Not long after she returned to China, her father turned 60 and retired.

"He worked in science and technology for the provincial government," says Wang.

"He knew a lot of professors who had told him: 'In Ningxia, we can produce very good wines.' One, Li Hua, was convinced Helan Mountain was the best wine area in China, and he brought vines from France. So my father did two things: He got a driver's license, and he started a winery with two partners."
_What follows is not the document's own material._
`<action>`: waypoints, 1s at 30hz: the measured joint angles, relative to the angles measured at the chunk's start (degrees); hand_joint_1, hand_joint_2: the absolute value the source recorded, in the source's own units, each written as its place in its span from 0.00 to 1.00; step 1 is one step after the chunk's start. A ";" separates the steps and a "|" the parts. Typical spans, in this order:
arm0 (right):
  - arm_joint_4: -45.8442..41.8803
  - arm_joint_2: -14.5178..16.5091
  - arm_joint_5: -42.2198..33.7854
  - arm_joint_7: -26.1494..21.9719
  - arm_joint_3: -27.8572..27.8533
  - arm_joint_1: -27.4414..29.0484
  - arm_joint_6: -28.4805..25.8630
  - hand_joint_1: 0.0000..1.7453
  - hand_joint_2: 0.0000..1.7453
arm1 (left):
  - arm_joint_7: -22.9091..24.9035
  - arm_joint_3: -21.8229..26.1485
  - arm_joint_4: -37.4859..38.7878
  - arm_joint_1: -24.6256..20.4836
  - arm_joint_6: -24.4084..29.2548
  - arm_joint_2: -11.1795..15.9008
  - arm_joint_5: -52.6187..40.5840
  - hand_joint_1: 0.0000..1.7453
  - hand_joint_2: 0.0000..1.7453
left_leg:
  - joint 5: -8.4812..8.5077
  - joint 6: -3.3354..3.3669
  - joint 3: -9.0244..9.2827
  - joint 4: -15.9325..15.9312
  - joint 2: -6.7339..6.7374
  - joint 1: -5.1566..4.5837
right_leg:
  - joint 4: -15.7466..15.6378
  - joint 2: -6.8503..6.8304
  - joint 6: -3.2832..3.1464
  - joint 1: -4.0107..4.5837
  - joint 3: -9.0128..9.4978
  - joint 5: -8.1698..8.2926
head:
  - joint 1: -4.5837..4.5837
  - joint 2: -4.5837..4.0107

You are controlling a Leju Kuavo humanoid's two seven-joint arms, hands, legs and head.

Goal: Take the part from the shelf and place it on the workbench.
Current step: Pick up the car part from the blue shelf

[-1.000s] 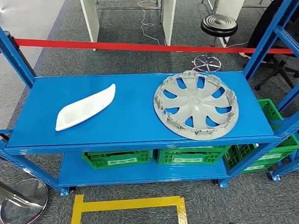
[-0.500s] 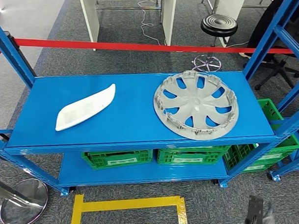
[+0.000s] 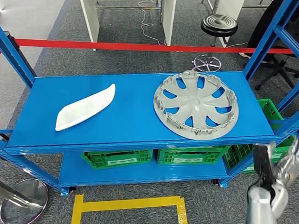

That was Helan Qingxue, the winery that made the world sit up and notice Ningxia wines when it scooped up the top international prize from Decanter magazine in 2011, for its 2009 Jia Bei Lan Grand Reserve, a Cabernet blend. That winery is right across the highway from Wang's own operation at Kanaan. Wang's father, Wang Fengyu, helped her set up her own vineyard, and the two take a lot of pride in each other's achievements, though they have different outlooks.

"My father's interest is the vineyard, the field," she says. "I am more focused on the winery." They go their own ways in the final product, too: Whites made under the Jia Bei Lan label are chardonnays, typical of the area, while Crazy Fang makes the rieslings she learned to love in Germany.

Devoutly religious, she declares that her birth father and her heavenly father have been her twin inspirations. Religious art, including antique German woodcuts, decorate the public areas of the winery, where visitors find a homelike environment as well as her collections of antiques and wineglasses.

"I wanted my tasting room to feel like home, not like a laboratory," she says, indicating the massive wooden dining table surrounded by comfortable chairs.